The death of Herbert Harris
Herbert Sextus Harris, the fifth child of seven to Sir David Harris and Rosa Harris (nee Gabriel), was born in Kimberley on Saturday 19 January 1884.
“Herby”, as he was affectionately known, was educated at Kimberley Boy’s High School when the school was still based at the Public Undenominational School on Lanyon Terrace. Studying law after school he was called to the Bar on 19 November 1906, but only practised until 1908 when he became one of four Kimberley members of the Cape Legislative Assembly. This Assembly closed upon the Union being formed on 31 May 1910.
He was sixteen years of age by 1900 and as a son of a De Beers Director would have been on speaking terms with most famous Kimberley personalities such as Cecil Rhodes, Barney Barnato (his father’s cousin), and Alfred Beit as well as having met Lord Roberts and General JDP French who spent some time in the diamond city.
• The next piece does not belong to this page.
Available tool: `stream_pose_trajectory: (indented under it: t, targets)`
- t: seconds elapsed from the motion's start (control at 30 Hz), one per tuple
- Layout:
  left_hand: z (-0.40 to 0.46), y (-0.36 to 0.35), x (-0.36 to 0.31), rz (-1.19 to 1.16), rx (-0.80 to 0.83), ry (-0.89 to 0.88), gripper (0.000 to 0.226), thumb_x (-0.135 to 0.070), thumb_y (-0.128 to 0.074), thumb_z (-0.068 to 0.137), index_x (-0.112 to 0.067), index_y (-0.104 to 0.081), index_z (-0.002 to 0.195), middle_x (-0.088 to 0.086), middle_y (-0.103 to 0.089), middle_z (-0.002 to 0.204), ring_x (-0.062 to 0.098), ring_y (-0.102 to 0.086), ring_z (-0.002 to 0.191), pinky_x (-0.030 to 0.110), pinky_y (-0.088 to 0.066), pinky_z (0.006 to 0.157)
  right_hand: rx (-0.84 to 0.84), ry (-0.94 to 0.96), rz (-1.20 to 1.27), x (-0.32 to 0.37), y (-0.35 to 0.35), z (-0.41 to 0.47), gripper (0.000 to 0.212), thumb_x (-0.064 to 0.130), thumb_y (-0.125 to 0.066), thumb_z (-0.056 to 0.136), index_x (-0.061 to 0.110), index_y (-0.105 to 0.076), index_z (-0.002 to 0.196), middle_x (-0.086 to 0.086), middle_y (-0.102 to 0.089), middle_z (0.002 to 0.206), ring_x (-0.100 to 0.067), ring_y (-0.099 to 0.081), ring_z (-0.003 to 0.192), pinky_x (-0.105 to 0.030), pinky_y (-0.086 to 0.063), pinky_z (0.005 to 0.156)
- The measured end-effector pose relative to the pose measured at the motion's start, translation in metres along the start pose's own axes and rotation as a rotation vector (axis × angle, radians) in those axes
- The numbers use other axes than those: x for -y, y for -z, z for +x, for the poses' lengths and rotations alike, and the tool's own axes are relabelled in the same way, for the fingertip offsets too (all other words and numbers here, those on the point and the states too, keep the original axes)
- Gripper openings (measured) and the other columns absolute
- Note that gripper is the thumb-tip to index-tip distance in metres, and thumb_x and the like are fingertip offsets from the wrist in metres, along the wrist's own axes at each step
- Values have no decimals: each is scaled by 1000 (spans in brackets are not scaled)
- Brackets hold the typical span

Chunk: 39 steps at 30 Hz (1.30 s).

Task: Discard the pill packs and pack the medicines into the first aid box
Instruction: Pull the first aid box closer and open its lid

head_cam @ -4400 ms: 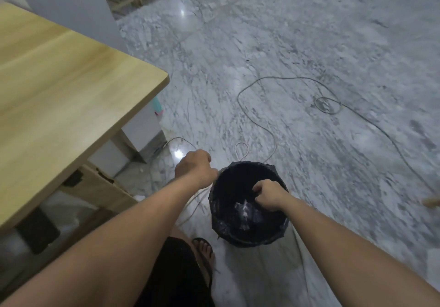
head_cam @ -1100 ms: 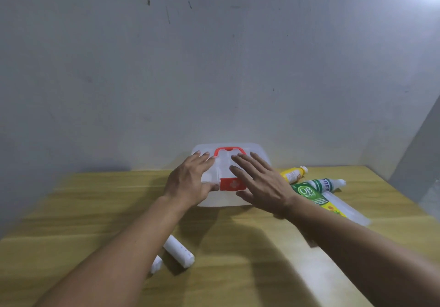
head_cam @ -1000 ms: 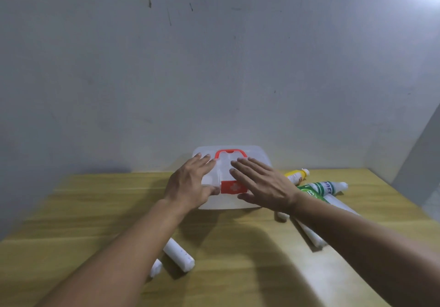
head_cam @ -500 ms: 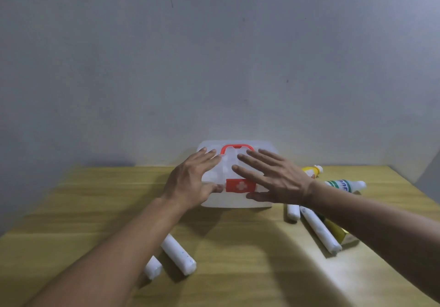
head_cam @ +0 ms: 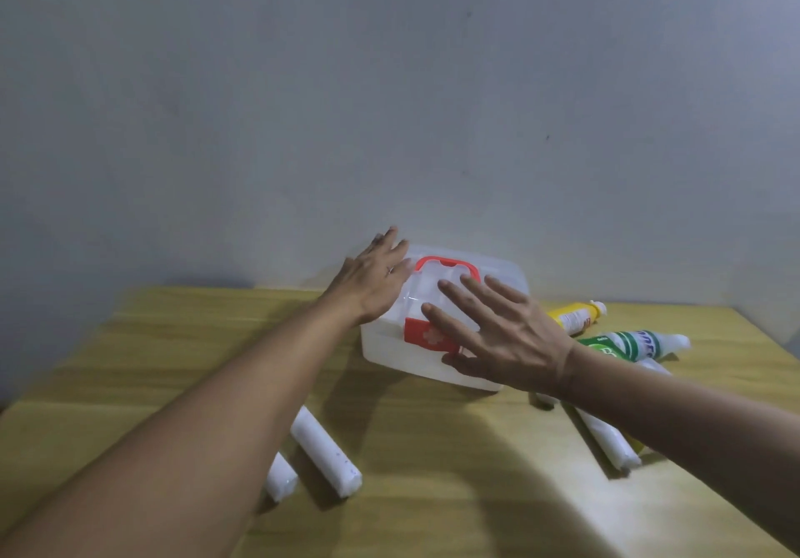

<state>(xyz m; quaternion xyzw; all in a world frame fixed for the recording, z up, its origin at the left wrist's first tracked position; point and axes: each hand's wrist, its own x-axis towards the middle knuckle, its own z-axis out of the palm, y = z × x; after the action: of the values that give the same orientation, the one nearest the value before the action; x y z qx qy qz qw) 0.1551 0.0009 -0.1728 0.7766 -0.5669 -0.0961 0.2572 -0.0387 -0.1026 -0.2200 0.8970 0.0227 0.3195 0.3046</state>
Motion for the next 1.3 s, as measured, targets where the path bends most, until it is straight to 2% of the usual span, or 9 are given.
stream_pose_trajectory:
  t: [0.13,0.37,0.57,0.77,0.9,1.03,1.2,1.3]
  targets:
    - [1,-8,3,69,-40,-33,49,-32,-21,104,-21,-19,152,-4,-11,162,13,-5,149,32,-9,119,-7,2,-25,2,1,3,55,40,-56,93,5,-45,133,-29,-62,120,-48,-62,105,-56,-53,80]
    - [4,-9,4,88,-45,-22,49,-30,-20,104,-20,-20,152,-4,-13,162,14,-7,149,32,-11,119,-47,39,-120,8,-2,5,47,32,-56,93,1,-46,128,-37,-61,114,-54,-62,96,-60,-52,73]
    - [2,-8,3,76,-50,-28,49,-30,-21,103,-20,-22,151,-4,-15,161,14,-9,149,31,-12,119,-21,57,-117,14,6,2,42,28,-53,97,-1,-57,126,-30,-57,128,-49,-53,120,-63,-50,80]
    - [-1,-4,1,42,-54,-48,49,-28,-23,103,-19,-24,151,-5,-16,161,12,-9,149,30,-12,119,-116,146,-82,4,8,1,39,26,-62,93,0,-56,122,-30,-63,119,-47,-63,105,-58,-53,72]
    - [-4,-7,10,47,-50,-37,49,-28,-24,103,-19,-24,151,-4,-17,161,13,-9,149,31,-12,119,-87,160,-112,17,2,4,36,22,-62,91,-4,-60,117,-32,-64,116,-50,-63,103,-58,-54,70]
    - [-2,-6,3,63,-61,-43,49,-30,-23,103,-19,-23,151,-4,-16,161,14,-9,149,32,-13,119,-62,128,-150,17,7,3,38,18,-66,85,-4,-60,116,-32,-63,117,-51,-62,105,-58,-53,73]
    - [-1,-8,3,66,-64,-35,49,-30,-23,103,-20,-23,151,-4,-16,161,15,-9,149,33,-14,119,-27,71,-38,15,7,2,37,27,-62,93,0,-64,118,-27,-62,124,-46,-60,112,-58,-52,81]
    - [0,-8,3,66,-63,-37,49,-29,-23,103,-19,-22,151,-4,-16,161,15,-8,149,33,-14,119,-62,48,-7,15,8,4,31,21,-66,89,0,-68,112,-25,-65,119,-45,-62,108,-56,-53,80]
He was also friendly with Sol Plaatje, who died on 19 June 1932, a mere 16 days after his own death.
Possibly the last contribution of Plaatje to the press was an article entitled “Departed Friends of the Natives”, in which he eulogized the services of Colonel Herbert S Harris, Miss Colenso and Mr H.M. Taberer, all of whom had recently died.
Matters military appealed to Herby as he soon followed in the footsteps of his father Sir David Harris.
He was appointed a Lieutenant in the Kimberley Regiment on 24 October 1908, and after holding positions as Captain and Major became the Officer Commanding the Kimberley Regiment in 1912 as a Lt-Colonel – quite a rapid rate of promotion.
It was that same year of 1912 that he won the Regimental Long Range Shooting competition being awarded a solid silver watch fob for his skills.
On 1 July 1913 the aeroplane Paterson Aviation Syndicate was registered in Kimberley, Herby being one of the directors, the others being Tom Hill, Cecil Paterson, Ernest Oppenheimer, Alpheus Williams, Charles May, David Macgill and George Robertson.
War clouds were brewing and upon outbreak of the Great War in 1914 he commanded the 1st Battalion Kimberley Regiment in German South West Africa and concluding that campaign in 1915, then saw active service in 1916 in France as a Captain in the Royal Fusiliers, being wounded in the head on 1 February 1917. Recovering from his wound he saw further service in East Africa with the King’s Own Rifles, although attached to the Gold Coast Regiment. Twice mentioned in despatches he was awarded the CBE (Commander of the Military Division of the Most Excellent Order of the British Empire).
His service medals included the 1914-15 Star, the British War Medal and the Victory Medal.
Returning to Kimberley after the war he was re-appointed as Officer Commanding the Kimberley regiment where he remained until his retirement in 1925. From 1 November 1926 until 1 January 1930 he was Brigade Commander 2nd Infantry Brigade (Active Citizen Force), upon ending being placed on the Reserve Officer’s List. He was awarded the Volunteer Decoration (VD) for his citizen force service.
His health in his last few years was not good as a result of the head wound suffered in World War I, and was in a nursing home in England from 1929, returning to Kimberley in April 1932.
On the last day of his life, 3 June 1932, he had played a round of golf at the Kimberley golf course (now Monument Heights, Kimberley Junior School and the Moth Centre) before returning to his home at “Lancaster Lodge” on Dutoitspan road. Shortly after midday he passed from this life with “tragic suddenness”.
He is buried in the Jewish section of the Pioneer Cemetery in Kimberley.